What is being asked | Using the listing below, return every line that includes "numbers".

Material supplied |

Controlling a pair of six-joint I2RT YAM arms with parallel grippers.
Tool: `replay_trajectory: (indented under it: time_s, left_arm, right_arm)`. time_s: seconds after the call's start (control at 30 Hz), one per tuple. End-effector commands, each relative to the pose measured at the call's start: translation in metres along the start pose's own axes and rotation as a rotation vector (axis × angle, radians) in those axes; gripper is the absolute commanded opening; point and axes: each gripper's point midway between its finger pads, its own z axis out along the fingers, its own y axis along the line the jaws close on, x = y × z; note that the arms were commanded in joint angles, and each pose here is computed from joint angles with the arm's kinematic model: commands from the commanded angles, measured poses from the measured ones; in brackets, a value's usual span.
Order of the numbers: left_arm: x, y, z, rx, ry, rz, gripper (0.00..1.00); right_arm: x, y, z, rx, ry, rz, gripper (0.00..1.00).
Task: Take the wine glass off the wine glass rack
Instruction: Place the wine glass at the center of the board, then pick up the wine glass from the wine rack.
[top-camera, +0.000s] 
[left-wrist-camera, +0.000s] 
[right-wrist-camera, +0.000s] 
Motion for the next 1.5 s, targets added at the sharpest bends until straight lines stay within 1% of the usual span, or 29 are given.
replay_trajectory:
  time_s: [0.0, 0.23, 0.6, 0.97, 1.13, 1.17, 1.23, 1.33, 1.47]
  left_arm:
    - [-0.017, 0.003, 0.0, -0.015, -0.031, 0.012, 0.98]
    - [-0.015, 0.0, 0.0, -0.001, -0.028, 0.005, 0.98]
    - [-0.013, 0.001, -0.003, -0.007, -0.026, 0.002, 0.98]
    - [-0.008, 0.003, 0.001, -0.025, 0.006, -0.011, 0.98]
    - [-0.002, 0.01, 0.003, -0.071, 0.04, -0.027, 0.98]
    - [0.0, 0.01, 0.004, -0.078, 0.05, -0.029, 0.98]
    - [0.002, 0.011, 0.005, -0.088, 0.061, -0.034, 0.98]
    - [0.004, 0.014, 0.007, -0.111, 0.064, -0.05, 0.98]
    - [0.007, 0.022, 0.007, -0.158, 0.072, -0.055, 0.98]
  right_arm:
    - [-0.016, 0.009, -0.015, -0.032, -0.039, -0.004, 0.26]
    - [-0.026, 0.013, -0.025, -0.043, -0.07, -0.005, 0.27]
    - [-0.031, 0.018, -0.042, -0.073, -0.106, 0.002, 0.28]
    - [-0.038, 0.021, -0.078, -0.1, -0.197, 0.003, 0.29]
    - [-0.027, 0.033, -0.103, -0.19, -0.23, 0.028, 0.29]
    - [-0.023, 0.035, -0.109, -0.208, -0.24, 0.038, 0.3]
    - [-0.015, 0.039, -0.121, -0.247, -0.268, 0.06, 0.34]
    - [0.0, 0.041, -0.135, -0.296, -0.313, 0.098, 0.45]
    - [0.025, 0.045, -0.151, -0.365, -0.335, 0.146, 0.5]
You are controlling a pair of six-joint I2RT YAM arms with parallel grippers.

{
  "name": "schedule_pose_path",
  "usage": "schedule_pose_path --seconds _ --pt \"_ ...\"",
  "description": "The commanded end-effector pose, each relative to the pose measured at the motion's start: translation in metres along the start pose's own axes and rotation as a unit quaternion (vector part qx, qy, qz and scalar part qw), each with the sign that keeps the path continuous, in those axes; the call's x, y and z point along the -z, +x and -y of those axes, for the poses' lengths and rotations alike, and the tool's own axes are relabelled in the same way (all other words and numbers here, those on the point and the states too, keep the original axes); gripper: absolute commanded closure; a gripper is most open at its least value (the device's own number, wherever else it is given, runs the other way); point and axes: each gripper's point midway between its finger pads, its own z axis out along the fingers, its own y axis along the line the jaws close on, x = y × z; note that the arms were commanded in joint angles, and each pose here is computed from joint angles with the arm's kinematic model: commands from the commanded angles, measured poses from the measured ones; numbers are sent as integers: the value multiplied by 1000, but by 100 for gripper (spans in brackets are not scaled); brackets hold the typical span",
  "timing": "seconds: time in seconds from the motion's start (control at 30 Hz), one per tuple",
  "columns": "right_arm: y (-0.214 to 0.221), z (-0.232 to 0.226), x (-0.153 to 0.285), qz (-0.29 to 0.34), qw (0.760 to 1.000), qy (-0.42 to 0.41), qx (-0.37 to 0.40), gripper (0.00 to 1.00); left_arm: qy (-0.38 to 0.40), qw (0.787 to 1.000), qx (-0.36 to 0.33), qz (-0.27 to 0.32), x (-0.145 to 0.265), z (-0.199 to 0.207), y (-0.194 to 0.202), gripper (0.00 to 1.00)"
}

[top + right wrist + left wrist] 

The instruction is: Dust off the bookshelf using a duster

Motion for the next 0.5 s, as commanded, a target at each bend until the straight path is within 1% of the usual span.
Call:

Answer space |
Order of the numbers: left_arm: x, y, z, rx, ry, rz, gripper (0.00..1.00); right_arm: x, y, z, rx, ry, rz, gripper (0.00..1.00).
  "description": "The commanded end-effector pose, each relative to the pose measured at the motion's start: translation in metres along the start pose's own axes and rotation as a unit quaternion (vector part qx, qy, qz and scalar part qw), each with the sign that keeps the path continuous, in those axes; the call's x, y and z point along the -z, +x and -y of those axes, for the poses' lengths and rotations alike, and the tool's own axes are relabelled in the same way (all other words and numbers here, those on the point and the states too, keep the original axes); gripper: absolute commanded closure; a gripper is most open at its least value (the device's own number, wherever else it is given, runs the other way); point and axes: each gripper's point midway between its finger pads, its own z axis out along the fingers, its own y axis along the line the jaws close on, x = y × z; note that the arms were commanded in joint angles, and each pose here is computed from joint angles with the arm's kinematic model: commands from the commanded angles, measured poses from the measured ones; numbers are sent as integers: the value multiplied by 1000, but by 100 for gripper (spans in brackets are not scaled); brackets hold the typical span",

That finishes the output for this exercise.